Ask HN: Free and Open Source clone of a Web App. you wish existed? - codegeek
There are lot of great Open Source Web. Apps out there. A lot are free, some aren&#x27;t. Do you ever wish for a FOSS version of a web app. that you use a lot but doesn&#x27;t have an open source version or clone ?
======
kawera
A modern crowdfunding platform. I've been searching for one but only found
several abandoned work-in-progress packages or old/slow/insecure stuff. Wish I
had the time to start a project :(

------
ladberg
I'd like to see a FOSS service that's functionally identical to Google Drive.
Like, I could use my own server (or pay for hosting) to get the same
functionality and hold all my stuff.
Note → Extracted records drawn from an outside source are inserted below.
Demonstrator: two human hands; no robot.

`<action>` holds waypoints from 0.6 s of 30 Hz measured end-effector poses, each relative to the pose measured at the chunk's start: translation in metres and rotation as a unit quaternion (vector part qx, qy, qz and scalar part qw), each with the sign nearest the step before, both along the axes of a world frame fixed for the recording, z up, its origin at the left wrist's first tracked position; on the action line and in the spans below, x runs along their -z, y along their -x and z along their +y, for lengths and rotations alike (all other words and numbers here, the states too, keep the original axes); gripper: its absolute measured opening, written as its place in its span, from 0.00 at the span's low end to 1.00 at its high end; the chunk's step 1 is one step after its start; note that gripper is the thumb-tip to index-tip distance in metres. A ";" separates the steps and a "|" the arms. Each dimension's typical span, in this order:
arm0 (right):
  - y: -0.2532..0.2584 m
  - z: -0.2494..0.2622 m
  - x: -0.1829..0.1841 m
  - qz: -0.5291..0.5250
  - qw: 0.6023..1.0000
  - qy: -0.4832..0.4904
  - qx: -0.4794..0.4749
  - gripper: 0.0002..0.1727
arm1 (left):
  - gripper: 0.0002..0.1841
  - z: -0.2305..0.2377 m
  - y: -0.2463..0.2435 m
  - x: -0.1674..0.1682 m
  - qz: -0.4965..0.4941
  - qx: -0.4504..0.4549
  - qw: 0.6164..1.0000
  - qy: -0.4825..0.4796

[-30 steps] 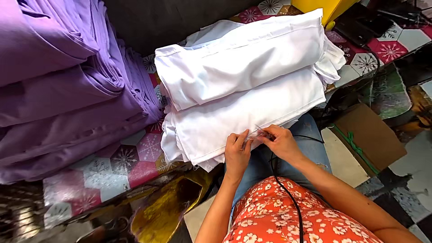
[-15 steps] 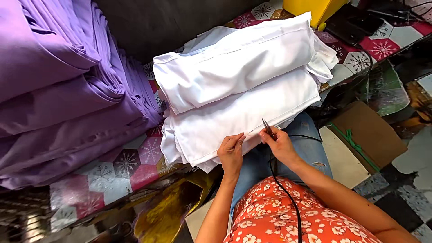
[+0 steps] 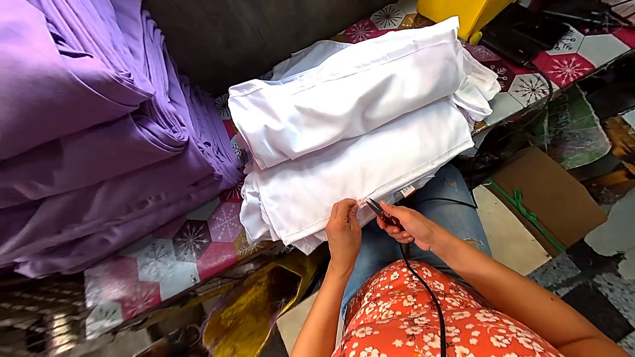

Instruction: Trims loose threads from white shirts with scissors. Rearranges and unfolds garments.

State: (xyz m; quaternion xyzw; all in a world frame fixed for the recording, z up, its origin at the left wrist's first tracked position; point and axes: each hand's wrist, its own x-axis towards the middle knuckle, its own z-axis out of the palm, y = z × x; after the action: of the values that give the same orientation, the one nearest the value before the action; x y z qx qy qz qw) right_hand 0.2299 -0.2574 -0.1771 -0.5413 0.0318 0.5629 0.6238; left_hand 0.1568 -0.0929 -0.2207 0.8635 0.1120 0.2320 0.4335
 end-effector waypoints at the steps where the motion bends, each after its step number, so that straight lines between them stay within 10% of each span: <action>1: 0.000 0.001 0.001 0.012 1.000 -0.001 -0.006 0.29 | 0.08 0.000 0.000 0.002 -0.010 0.001 1.000 0.006; 18: -0.012 0.010 0.020 0.080 0.996 0.018 0.037 0.27 | 0.09 -0.001 0.004 0.019 -0.078 0.013 0.997 -0.022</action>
State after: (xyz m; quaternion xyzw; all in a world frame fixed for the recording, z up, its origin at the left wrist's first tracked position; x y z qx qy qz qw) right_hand 0.2421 -0.2472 -0.1972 -0.5039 0.1118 0.5802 0.6301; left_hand 0.1524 -0.0939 -0.2401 0.8535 0.0618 0.2952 0.4249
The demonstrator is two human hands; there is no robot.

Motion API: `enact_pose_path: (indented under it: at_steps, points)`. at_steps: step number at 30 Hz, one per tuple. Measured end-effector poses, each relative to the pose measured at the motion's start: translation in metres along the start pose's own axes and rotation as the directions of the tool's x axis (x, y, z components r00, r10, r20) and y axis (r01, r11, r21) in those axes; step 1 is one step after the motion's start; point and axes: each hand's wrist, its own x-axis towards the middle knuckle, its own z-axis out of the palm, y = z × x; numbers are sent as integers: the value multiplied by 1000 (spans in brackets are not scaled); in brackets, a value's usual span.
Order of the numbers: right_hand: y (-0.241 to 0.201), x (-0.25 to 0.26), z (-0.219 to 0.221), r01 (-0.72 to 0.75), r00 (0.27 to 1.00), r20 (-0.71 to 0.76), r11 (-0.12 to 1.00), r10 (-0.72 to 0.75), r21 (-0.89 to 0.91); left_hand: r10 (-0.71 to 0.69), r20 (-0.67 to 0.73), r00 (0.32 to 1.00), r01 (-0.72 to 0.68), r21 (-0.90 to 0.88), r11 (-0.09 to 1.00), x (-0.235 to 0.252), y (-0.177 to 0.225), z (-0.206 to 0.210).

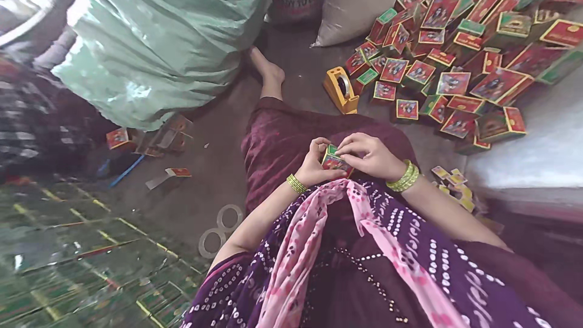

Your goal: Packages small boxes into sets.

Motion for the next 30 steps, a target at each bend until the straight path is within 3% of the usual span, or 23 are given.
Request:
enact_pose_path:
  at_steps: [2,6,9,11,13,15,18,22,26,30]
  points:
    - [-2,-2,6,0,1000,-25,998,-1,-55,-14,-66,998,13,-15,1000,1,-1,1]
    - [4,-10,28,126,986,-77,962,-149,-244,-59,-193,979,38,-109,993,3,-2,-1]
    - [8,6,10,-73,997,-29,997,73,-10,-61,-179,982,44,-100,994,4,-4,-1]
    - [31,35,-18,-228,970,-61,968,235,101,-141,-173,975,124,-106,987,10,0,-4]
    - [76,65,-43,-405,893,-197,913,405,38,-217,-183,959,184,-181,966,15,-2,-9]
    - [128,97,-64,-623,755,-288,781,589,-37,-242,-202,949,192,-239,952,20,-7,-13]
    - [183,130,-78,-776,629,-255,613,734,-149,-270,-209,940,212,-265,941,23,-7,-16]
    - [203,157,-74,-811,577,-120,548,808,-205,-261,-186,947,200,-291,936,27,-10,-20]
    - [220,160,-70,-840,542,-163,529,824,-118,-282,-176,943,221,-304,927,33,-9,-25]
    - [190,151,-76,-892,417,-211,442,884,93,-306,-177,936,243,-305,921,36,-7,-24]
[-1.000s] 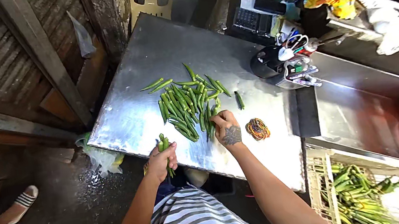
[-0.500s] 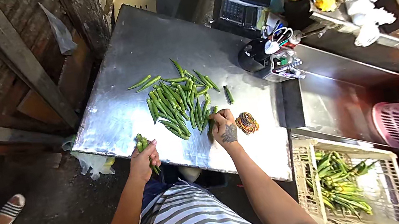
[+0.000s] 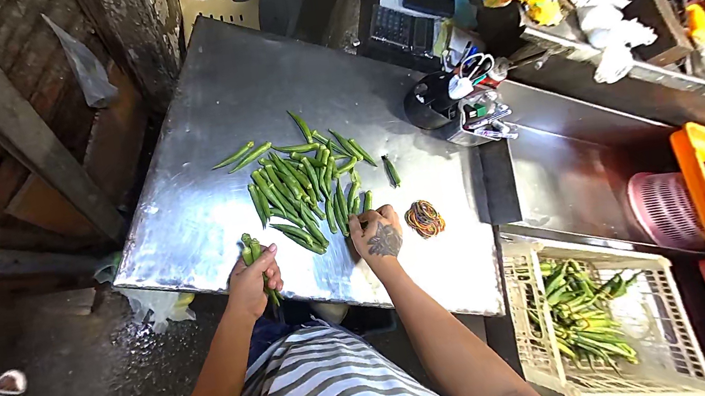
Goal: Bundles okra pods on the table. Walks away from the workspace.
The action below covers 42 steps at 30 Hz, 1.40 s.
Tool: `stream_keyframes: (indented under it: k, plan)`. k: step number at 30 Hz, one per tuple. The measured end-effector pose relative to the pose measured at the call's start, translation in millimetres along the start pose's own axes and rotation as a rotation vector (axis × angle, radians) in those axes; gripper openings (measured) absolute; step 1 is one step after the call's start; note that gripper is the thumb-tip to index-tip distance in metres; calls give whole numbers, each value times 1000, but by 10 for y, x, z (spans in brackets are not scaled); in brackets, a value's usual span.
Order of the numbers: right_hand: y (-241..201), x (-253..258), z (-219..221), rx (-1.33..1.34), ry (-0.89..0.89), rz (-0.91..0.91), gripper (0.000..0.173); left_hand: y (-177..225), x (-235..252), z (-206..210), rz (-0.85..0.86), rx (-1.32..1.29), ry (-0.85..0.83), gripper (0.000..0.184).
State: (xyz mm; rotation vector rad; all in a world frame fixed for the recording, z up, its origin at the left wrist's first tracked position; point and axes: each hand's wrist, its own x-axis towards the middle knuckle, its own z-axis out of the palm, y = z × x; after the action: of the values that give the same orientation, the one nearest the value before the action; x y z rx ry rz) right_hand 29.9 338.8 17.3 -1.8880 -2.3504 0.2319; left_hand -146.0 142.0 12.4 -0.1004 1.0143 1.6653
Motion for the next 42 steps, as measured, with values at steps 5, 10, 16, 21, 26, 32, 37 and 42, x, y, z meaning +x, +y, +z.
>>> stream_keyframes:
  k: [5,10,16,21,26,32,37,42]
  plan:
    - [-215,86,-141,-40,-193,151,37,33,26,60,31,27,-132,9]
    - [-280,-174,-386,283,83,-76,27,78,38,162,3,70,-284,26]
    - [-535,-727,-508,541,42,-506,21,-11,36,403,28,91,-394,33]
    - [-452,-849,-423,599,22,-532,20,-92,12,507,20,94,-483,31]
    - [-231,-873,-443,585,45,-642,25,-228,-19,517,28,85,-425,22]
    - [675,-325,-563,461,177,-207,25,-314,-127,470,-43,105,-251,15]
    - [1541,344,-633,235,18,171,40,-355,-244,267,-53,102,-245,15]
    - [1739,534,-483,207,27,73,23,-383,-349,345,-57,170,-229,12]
Of course, stuff like this exists, but I
don't think any of it is as good (yet).

The main things I would need:

\- Great spreadsheets

\- Simultaneous editing (can send a link to someone and immediately have them
edit without needing to log in)

\- Cloud-based (I can log in with two-step from any public computer)

\- Shared folders

I love G Suite but kind of hate having to rely on Google, and it would be nice
to host my own.

------
kull
A good and simple Hacker news clone / forum. All options out there are just
full of useless options that will take me longer to remove than code my own
simple forum from the scratch. I know there is HN code available but I want it
in php or Python, so more mainstream developers can work with it.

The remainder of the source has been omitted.